-- WORK REQUEST --
Only the lines from the top of the following listing through the line with "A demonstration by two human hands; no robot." belong in your answer, exactly as written.

-- SOURCE INFORMATION --
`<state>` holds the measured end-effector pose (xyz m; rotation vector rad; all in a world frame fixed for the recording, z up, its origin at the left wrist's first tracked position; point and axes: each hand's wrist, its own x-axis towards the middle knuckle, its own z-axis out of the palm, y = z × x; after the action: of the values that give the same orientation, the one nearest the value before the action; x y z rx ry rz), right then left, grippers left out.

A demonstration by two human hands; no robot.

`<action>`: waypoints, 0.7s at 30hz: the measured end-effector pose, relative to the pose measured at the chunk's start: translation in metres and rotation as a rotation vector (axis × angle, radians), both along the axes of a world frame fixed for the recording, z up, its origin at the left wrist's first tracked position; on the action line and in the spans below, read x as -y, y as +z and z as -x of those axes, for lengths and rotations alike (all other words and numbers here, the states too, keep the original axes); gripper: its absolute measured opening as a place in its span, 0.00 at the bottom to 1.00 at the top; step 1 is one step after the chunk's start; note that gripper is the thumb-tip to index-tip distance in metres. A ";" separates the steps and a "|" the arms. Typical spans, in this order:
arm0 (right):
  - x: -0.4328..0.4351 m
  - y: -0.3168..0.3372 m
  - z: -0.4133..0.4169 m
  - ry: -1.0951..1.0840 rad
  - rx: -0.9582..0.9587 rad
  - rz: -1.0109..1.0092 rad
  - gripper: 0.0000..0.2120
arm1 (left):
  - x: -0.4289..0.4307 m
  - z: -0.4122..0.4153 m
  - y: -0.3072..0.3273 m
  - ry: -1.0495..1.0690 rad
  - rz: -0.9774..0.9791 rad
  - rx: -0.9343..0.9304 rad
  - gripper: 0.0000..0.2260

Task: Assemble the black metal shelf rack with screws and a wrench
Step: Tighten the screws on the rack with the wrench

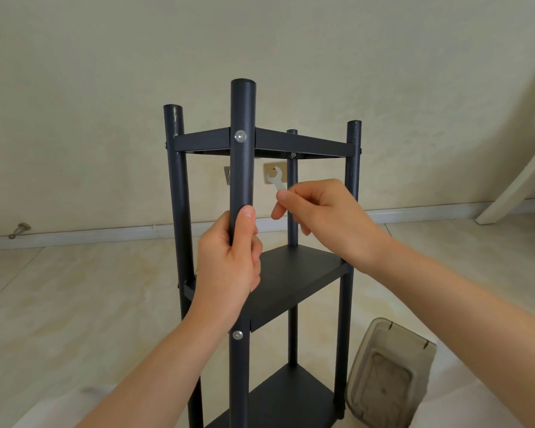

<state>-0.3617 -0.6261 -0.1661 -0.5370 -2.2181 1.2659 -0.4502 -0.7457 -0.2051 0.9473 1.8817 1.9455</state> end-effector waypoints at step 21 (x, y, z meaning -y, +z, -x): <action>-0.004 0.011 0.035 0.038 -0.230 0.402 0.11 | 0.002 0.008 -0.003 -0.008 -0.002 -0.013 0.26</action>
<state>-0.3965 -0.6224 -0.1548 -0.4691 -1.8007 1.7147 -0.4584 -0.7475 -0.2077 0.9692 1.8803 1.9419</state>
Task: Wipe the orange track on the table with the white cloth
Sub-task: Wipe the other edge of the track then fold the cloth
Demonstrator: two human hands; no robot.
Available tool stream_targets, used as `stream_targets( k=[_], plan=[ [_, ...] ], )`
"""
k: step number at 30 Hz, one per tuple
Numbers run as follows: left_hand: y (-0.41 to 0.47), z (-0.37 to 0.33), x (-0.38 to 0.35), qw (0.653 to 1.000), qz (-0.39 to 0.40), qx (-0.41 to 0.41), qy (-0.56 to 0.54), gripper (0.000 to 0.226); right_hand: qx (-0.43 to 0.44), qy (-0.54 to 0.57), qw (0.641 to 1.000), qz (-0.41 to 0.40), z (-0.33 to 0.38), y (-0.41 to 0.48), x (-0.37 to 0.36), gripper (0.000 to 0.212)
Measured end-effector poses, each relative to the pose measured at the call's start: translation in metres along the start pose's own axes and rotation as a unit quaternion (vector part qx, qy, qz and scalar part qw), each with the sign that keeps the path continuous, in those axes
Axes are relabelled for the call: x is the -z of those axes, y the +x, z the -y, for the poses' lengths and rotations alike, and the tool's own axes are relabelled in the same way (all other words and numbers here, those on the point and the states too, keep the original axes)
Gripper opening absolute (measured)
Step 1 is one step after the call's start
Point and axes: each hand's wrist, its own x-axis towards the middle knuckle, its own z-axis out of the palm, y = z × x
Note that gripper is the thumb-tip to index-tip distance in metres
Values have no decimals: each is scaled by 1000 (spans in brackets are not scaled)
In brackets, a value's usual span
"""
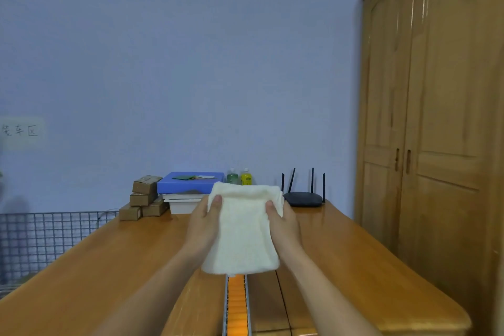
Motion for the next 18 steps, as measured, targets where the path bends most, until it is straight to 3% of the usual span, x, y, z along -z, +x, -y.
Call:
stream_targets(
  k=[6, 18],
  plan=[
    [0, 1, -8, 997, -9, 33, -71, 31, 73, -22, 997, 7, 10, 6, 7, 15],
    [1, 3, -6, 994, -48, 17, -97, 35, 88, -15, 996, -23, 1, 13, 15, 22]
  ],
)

-- EXPECTED OUTPUT --
`<state>` holds the measured end-effector pose (xyz m; rotation vector rad; all in a world frame fixed for the recording, z up, its origin at the left wrist's first tracked position; point and axes: each hand's wrist, its own x-axis towards the middle knuckle, its own z-axis out of the palm, y = z × x; after the action: of the values that give the same orientation, the one nearest the value before the action; x y z rx ry rz), right then left, grippers left out.

A demonstration by two human hands; no robot.

Work on this exercise is now complete.